A factor definition always starts with the name. If parentheses ((...)
) follow, it is interpreted as a fixed factor with the levels specified inside the parentheses. This can also be a numeric range such as 3:5 (which expands to 3, 4, and 5 in R). If no parentheses follow the factor name, it is interpreted as a random factor (as random factors do not have predefined levels). To nest the fixed or random factor within previously defined factors, you can list the factor names that define the groups in brackets ([...]
) .
Hands-on exploration of designr with Shiny
If you are not yet convinced or would like a more hands-on introduction, I have prepared a Shiny app. There is no need to install anything (not even R) to test this, so there is no harm in looking here. You can select “designr blog example” from the example list to populate inputs with values that let you replicate the example in this blog post. Or you can just start from scratch with your own design. The app does not only show you the design code matrix but also produces the R code you can copy-and-paste into your own R session to replicate the same design on your own computer.
More output and saving options
As mentioned above, every time you add a factor, the design is extended by the levels of that factor, respecting the specified constraints, if applicable. Once your design is complete, or at any time in between, you can let designr create a copied output version of your design to look at in R, use in any way you like or even write to a set of output files to use directly in your experimental software.
The function output.design
lets you specify the arguments group_by
, order_by
, and randomize
. You can look up the manual page for more details but an example call to create useful output in which the codes are grouped by subjects and randomly shuffled within each subject would be:
output.design(design, group_by="Subject", randomize=T)
You can also group by multiple columns and sort the output within each group by any other columns in your design matrix. The random shuffling (if set to TRUE) takes place within each group and before sorting.
Additionally, you can directly write your design into files. You can also use grouping, sorting and randomizing. By default, for each output group, one “run” file is created, in which the experimental codes for that output group (subject in our case) are written out. Additionally, codes and condition assignments for each random factor are written out as well. That way, you can easily output your design for use in other software.
There is a general write.design
function which requires you to specify an output handler (such as write.csv
). Said output handler should be a function that accepts a data frame as a first argument and a file name as a second argument. All arguments passed to write.design
that are not interpreted by write.design
directly, are passed on as additional arguments to the output handler. Alternatively, you can also use the built-in default functions write.design.csv
or write.design.json
, which are wrapper functions for write.design
but by default use utils::write.csv
and jsonlite::write_json
as output handlers.
For example, the command write.design.csv(design, group_by="Subject", randomize=T)
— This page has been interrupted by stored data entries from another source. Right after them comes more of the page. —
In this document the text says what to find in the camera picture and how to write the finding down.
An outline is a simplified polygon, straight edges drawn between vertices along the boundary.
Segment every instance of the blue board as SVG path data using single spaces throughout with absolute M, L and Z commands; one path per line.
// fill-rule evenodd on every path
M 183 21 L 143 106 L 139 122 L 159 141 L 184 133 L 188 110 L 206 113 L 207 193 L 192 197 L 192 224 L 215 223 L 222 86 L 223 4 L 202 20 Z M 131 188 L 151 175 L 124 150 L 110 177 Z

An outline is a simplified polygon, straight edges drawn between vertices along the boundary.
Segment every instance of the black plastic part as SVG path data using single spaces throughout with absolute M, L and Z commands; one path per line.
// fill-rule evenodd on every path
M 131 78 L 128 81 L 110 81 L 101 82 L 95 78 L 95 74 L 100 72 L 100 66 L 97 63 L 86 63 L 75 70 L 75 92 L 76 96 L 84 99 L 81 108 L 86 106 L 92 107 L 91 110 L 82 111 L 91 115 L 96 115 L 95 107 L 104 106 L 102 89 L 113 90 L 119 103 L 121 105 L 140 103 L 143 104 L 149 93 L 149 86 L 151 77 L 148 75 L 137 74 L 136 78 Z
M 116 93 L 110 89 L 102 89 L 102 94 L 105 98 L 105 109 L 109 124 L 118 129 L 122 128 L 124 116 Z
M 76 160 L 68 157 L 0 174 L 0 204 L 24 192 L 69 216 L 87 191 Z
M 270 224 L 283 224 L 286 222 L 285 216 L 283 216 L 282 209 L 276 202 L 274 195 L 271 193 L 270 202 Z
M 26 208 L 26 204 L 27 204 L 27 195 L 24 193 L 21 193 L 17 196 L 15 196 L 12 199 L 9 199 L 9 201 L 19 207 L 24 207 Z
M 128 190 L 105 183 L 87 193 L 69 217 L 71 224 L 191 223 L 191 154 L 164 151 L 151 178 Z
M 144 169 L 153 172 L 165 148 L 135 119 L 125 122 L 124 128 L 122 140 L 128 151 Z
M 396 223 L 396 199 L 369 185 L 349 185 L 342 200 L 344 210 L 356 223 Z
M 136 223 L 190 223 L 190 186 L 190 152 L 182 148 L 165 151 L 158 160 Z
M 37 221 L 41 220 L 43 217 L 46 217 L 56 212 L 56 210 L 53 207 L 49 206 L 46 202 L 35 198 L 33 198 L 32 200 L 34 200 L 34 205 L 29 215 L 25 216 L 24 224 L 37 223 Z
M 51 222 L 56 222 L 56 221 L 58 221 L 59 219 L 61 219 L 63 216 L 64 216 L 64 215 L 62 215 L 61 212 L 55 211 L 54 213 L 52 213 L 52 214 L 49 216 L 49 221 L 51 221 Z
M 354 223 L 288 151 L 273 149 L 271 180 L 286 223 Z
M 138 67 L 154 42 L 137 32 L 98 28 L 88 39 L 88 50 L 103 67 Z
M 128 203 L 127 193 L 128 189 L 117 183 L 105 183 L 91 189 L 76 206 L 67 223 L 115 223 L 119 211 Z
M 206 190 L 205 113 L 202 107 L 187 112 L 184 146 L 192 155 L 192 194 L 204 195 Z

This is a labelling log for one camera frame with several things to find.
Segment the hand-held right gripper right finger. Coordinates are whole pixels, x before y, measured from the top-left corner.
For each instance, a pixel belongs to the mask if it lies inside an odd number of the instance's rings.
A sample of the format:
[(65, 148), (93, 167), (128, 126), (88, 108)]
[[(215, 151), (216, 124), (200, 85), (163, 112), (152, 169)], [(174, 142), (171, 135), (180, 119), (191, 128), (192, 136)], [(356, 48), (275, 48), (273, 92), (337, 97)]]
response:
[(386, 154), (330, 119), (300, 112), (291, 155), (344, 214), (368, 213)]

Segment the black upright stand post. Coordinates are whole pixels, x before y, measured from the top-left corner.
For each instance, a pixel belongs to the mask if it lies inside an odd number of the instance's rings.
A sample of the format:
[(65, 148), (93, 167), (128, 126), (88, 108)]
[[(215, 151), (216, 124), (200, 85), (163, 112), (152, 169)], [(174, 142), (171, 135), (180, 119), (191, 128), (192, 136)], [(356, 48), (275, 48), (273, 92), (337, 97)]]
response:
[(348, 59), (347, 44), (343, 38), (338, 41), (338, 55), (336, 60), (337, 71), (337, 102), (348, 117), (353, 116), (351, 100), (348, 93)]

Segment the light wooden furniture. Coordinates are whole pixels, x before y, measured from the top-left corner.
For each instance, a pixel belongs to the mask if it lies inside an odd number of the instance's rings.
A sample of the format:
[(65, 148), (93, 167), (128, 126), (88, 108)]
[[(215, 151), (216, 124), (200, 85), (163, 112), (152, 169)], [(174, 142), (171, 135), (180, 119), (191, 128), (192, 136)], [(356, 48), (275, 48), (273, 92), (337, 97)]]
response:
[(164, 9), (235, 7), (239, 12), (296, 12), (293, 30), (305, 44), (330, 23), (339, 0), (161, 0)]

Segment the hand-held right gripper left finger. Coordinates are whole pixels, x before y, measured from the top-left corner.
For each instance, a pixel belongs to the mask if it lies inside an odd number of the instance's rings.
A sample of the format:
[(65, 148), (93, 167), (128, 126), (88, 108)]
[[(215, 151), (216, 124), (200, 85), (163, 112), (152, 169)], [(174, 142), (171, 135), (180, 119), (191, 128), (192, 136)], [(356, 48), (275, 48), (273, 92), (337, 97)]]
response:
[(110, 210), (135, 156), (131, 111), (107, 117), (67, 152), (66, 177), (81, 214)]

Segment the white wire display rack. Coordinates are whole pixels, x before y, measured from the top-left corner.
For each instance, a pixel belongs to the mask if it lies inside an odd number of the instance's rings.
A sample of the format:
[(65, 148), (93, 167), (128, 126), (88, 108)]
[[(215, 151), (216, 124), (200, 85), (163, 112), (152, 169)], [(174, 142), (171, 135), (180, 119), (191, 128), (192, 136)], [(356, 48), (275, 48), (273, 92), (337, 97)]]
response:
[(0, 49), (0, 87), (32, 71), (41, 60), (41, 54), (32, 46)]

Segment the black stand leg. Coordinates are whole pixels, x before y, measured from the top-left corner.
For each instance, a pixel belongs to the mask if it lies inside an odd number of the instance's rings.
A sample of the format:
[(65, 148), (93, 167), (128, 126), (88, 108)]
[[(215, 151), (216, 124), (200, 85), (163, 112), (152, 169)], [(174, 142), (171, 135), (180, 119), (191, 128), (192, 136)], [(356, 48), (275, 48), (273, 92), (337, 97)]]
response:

creates 8 run files (run*.csv) and 3 random factor assignment files (codes*.csv):
Each run*.csv file contains a randomly shuffled sequence of trials with a header line and 6 planned observations (one in each phrasing × correct_response condition but all in the same difficulty × instruction condition because those are constant for each subject:
In codes_Subject.csv, for example, we find a list of all planned subjects. And of course, for subject 5, we see the assignment to instruction A and low difficulty, as we can also see in run_Subject-5.csv above.
You could also consider grouping along more columns than Subject. In that case, more run*.csv files are generated. If no grouping at all is used, only one single run.csv is created.